### Exercise
Using the records below, output the stretch that opens with the line containing "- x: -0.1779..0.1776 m" and closes with the line containing "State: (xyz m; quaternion", exactly and including both lines, with nothing more.

Records excerpted from a collection
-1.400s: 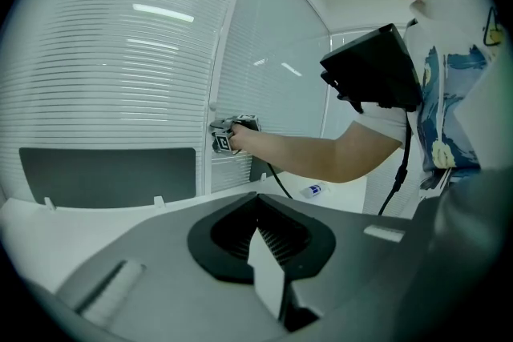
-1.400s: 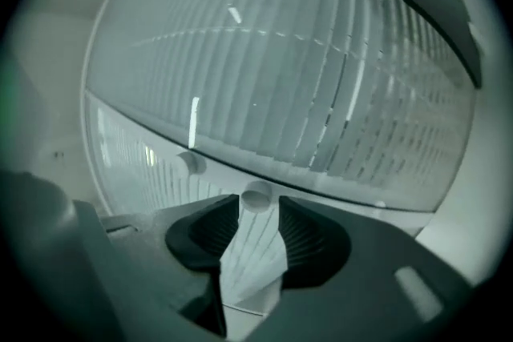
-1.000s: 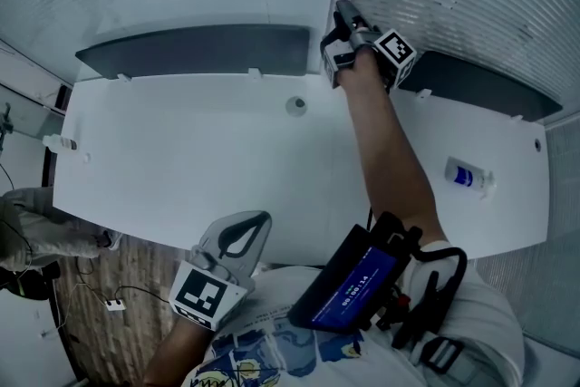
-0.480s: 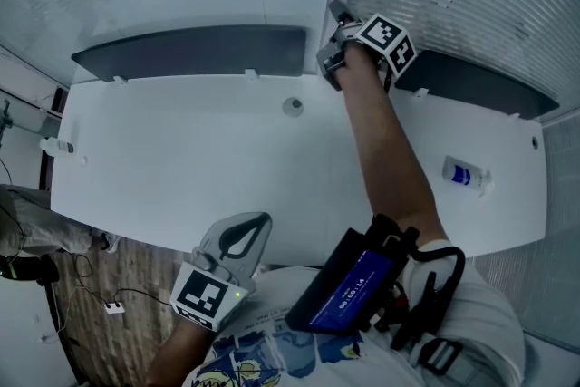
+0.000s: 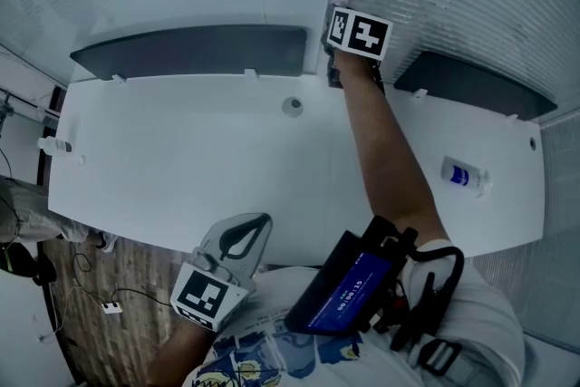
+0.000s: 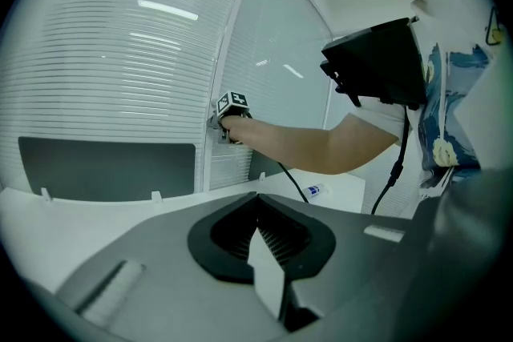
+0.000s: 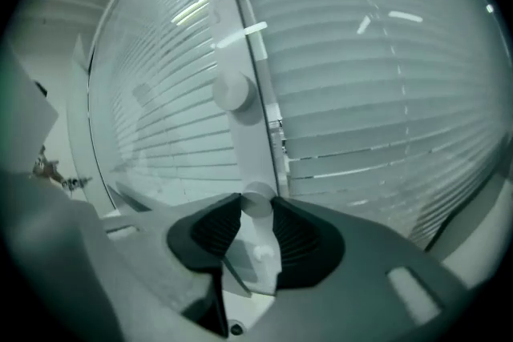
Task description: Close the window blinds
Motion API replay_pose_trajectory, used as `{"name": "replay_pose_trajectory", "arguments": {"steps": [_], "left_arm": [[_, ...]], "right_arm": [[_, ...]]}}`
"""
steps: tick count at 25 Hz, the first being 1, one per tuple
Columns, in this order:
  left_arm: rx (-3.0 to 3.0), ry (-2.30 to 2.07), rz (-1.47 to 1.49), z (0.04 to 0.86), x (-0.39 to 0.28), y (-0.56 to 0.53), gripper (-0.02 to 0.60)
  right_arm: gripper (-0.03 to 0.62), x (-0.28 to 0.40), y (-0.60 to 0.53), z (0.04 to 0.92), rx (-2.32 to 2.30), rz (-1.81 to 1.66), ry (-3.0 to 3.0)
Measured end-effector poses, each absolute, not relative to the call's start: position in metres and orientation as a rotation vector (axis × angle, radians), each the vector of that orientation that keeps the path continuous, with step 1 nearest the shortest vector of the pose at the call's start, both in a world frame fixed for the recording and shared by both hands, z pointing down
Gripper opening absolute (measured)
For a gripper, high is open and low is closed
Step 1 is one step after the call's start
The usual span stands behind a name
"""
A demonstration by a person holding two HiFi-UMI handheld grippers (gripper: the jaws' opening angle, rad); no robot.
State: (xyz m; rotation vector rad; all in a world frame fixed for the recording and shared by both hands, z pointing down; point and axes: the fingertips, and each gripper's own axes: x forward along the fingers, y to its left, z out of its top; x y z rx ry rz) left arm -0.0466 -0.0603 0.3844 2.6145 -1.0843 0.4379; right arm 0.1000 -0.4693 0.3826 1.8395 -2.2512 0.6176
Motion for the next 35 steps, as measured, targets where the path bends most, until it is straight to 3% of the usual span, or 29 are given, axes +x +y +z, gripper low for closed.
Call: {"name": "replay_pose_trajectory", "arguments": {"steps": [11,16,25,35], "left_arm": [[2.613,-1.088,0.430,0.385,-0.048,-0.061,0.003],[2.628,-1.088,0.427,0.385,-0.050,-0.061,0.003],[2.611,-1.084,0.439,0.381,-0.051,-0.064,0.003],[2.609,-1.061,0.449,0.381,-0.044,-0.063,0.003]], "right_arm": [[0.126,0.092,-0.473,0.382,1.629,-0.127,-1.824],[0.127,0.091,-0.474,0.384,1.615,-0.167,-1.796],[0.147,0.094,-0.465,0.372,1.823,0.324,-2.316],[0.150,0.110,-0.461,0.390,1.821,1.629,-2.669]]}}
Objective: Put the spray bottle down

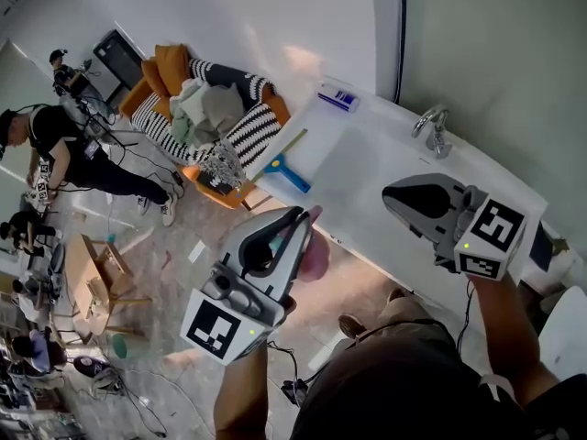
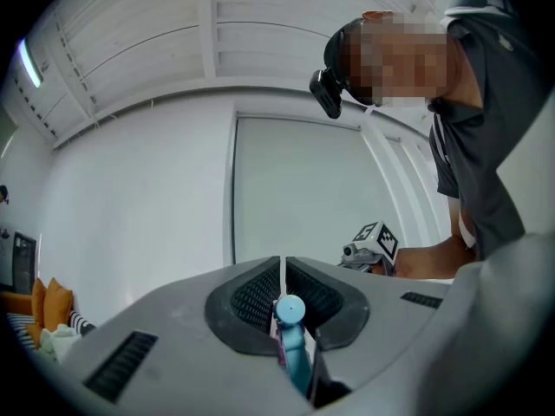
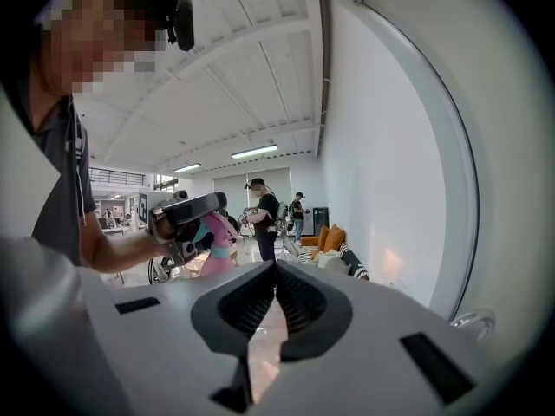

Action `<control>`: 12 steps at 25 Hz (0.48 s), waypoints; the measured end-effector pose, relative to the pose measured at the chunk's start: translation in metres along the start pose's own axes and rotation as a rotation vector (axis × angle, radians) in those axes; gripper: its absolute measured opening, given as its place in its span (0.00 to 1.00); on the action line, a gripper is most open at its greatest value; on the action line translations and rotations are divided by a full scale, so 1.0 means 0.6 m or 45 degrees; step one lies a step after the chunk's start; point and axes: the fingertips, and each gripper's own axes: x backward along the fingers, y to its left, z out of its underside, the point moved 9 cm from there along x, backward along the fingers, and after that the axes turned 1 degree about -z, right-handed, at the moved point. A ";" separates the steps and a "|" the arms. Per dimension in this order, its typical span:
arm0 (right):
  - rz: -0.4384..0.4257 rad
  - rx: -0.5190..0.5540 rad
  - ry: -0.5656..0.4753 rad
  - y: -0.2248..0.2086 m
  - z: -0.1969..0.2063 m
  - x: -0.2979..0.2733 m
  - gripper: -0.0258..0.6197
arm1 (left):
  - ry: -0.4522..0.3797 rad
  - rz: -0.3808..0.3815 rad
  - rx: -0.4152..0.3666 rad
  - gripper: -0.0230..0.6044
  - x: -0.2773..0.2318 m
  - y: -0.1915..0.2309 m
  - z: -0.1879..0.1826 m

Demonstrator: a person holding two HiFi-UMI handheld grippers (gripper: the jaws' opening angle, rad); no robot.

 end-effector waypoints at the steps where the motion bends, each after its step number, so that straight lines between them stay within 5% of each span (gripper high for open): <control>1: -0.002 -0.004 0.007 -0.005 0.001 -0.004 0.05 | 0.001 -0.001 0.008 0.07 -0.003 0.005 0.003; 12: -0.055 -0.065 0.022 -0.123 0.019 -0.012 0.05 | 0.063 -0.031 0.032 0.07 -0.108 0.052 0.041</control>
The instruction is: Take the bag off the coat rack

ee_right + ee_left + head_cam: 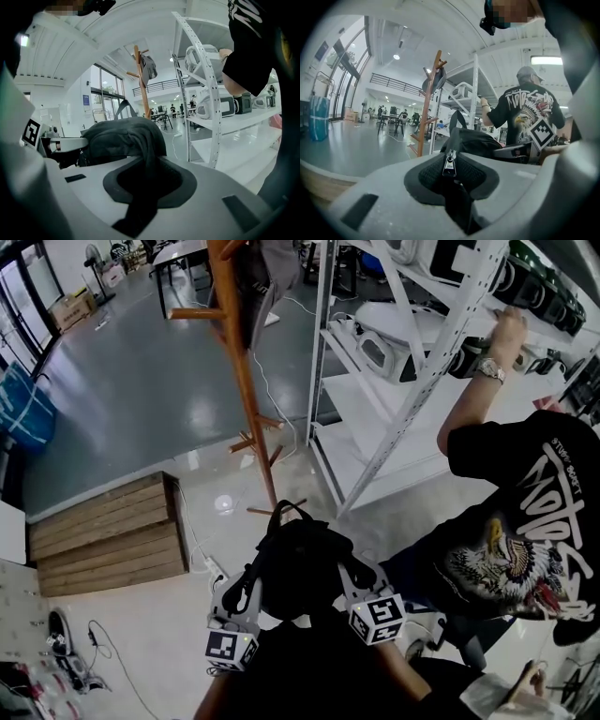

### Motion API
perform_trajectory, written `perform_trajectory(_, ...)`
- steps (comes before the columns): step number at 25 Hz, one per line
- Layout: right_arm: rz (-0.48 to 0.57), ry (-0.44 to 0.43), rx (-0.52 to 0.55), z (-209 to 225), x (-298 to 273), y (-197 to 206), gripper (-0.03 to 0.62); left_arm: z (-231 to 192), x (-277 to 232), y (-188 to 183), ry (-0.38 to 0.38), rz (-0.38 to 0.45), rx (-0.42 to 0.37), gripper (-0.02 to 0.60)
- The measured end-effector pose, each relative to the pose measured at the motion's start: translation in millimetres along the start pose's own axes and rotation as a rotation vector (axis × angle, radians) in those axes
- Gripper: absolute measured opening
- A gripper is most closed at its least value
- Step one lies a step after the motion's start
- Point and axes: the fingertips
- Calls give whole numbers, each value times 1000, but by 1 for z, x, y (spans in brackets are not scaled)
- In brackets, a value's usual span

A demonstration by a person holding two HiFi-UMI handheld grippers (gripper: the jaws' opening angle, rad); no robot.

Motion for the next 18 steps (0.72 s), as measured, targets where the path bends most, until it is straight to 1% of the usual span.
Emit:
perform_trajectory(5,-14,-10,-8,-2,2,4,64,1,2,2,5,-2,1,81)
perform_trajectory(18,2,-9,-12,2,2,0,64,4,0,1,2,-3,3,81)
Point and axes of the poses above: the fingertips, and each gripper's own axes: x backward along the fingers, z to its right, y out of its underside, and after that the axes turned 11 degrees about -x, right-handed
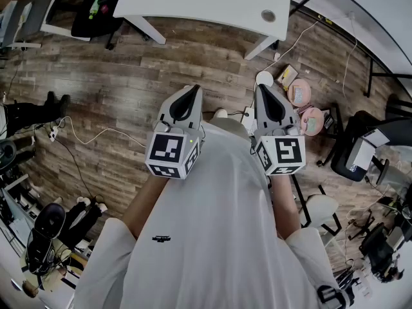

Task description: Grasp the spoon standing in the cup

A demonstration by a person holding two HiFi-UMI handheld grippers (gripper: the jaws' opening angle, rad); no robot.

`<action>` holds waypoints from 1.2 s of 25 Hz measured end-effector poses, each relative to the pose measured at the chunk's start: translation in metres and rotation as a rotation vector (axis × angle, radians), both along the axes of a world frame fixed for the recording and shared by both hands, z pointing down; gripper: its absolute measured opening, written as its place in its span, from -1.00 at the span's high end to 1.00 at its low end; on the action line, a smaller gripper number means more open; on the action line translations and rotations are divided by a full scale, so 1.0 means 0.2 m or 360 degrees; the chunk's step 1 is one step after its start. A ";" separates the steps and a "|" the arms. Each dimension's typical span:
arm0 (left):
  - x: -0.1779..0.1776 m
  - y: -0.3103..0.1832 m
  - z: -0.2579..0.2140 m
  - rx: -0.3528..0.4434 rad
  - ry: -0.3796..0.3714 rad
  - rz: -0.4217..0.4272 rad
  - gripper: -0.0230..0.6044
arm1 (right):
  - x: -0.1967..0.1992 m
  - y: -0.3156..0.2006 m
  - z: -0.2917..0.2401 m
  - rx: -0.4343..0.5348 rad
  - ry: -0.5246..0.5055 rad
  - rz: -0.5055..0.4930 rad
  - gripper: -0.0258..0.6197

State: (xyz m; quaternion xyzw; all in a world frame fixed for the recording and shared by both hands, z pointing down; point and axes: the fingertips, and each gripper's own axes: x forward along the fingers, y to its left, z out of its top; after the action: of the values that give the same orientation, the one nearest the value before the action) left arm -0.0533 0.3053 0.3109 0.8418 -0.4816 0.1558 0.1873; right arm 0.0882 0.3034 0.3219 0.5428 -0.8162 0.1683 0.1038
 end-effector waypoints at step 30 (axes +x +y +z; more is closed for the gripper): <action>0.09 0.00 0.03 0.0048 0.0019 -0.0062 0.94 | 0.04 -0.04 0.04 0.0093 0.0140 -0.0006 0.87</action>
State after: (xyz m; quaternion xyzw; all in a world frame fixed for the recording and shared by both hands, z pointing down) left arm -0.0348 0.3048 0.3177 0.8360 -0.4989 0.1399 0.1806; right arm 0.0955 0.2956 0.3308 0.5510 -0.8165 0.1201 0.1239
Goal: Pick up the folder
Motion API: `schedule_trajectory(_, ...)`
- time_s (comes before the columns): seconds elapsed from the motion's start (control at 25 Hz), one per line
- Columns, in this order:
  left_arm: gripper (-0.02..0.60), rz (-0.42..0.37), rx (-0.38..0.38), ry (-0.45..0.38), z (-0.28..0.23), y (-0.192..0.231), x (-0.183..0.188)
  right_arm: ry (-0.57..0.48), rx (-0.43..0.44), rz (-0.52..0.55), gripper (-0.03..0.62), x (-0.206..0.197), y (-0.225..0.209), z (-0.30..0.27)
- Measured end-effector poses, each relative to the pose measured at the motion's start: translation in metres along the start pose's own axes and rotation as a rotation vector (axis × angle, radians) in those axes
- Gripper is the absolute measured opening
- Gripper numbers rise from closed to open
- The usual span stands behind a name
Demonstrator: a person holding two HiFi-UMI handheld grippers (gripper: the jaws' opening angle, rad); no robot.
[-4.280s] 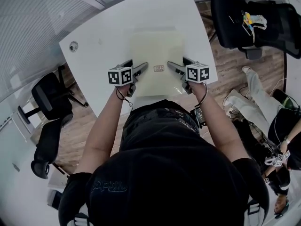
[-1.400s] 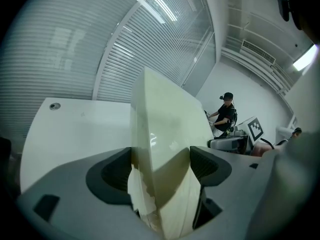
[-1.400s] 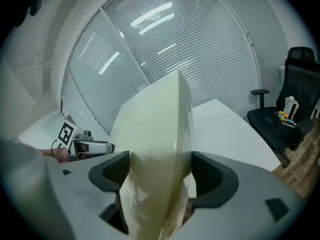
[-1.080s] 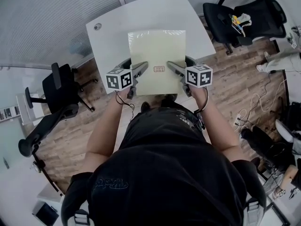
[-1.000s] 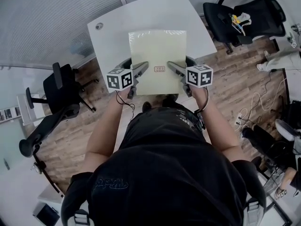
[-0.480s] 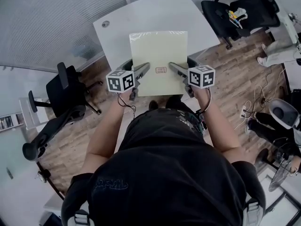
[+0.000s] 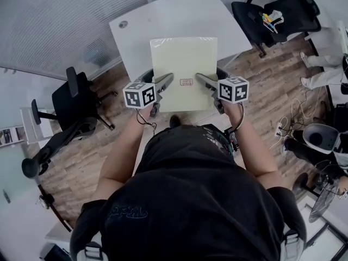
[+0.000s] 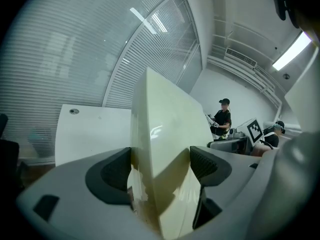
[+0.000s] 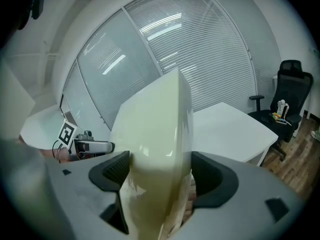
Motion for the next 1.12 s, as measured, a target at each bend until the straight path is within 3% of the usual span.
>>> schedule_trajectory(0.2,0.373,0.005,0.024,-0.013,0.0,-0.024,-0.006,0.008,0.018,0.005,0.379,-0.002,-0.008,0.021)
schedule_trajectory(0.64,0.373,0.021,0.068,-0.03,0.01,-0.09,-0.058,0.038,0.068,0.02,0.379,-0.04,-0.023,0.087)
schedule_trajectory(1.12,0.373,0.054,0.145,-0.057,0.06,-0.131,-0.112,0.076,0.146,0.049,0.379,-0.086,0.005,0.129)
Point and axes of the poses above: the fingertips, and each gripper's own axes: z backward along the fingers, y to its left, x out of its top, the point moved 2 cm from there along z, backward along the fingers, and after that the axes turned 5 degrees about -y, right-handed, at the moved point
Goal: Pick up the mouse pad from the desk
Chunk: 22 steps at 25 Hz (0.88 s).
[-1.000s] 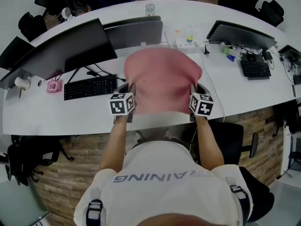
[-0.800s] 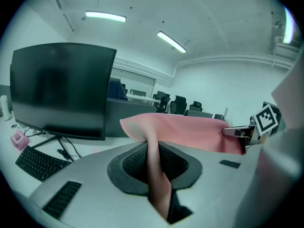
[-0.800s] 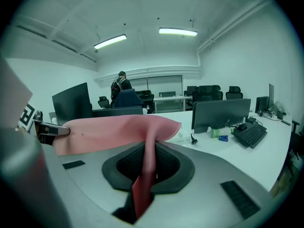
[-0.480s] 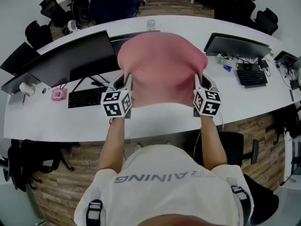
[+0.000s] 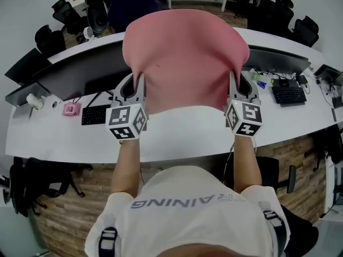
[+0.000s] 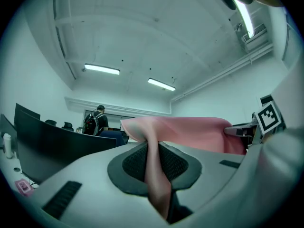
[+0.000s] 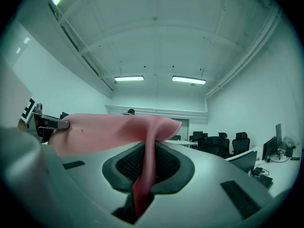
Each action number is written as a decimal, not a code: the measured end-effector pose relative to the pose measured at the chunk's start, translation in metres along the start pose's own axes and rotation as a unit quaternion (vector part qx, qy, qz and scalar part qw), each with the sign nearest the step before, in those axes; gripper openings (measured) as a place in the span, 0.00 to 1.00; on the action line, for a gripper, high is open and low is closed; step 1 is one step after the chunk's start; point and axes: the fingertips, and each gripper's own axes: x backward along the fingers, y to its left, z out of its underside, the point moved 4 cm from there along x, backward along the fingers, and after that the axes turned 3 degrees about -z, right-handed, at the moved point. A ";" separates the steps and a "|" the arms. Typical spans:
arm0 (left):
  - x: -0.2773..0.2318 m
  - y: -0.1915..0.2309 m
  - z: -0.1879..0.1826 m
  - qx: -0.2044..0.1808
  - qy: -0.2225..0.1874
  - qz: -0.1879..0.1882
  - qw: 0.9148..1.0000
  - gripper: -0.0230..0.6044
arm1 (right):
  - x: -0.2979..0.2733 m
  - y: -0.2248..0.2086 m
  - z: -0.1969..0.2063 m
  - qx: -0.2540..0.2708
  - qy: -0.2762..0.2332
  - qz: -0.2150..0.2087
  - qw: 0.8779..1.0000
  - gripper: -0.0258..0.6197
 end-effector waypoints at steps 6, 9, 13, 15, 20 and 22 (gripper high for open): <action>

### Output for this exercise
  - x: -0.1779..0.1776 m
  - y: -0.3103..0.1832 m
  - z: -0.2579..0.2140 m
  - rx: -0.3528..0.4434 rad
  - ry: -0.3796..0.3714 rad
  - rz: -0.4217..0.4272 rad
  - gripper: -0.0230..0.6044
arm1 (right):
  - x: -0.1967..0.1992 m
  - y: -0.3156..0.2006 m
  - z: -0.2917..0.2401 m
  - rx: -0.4343..0.5348 rad
  - ry: -0.5246..0.5055 rad
  - rz: -0.5055..0.4930 rad
  - gripper: -0.0258..0.6197

State: (xyz m; quaternion xyzw; all in a world frame fixed for the recording and shared by both hands, z pointing down; point and axes: the fingertips, and each gripper's own axes: x forward along the fingers, y to its left, z out of its top; after the action: of the values that give the same orientation, the one nearest the value before the action) left arm -0.0533 0.3053 0.3109 0.8418 -0.4816 0.1558 0.1873; right arm 0.0882 0.3034 0.3219 0.5428 -0.8162 0.1683 0.1038

The output requires nothing else.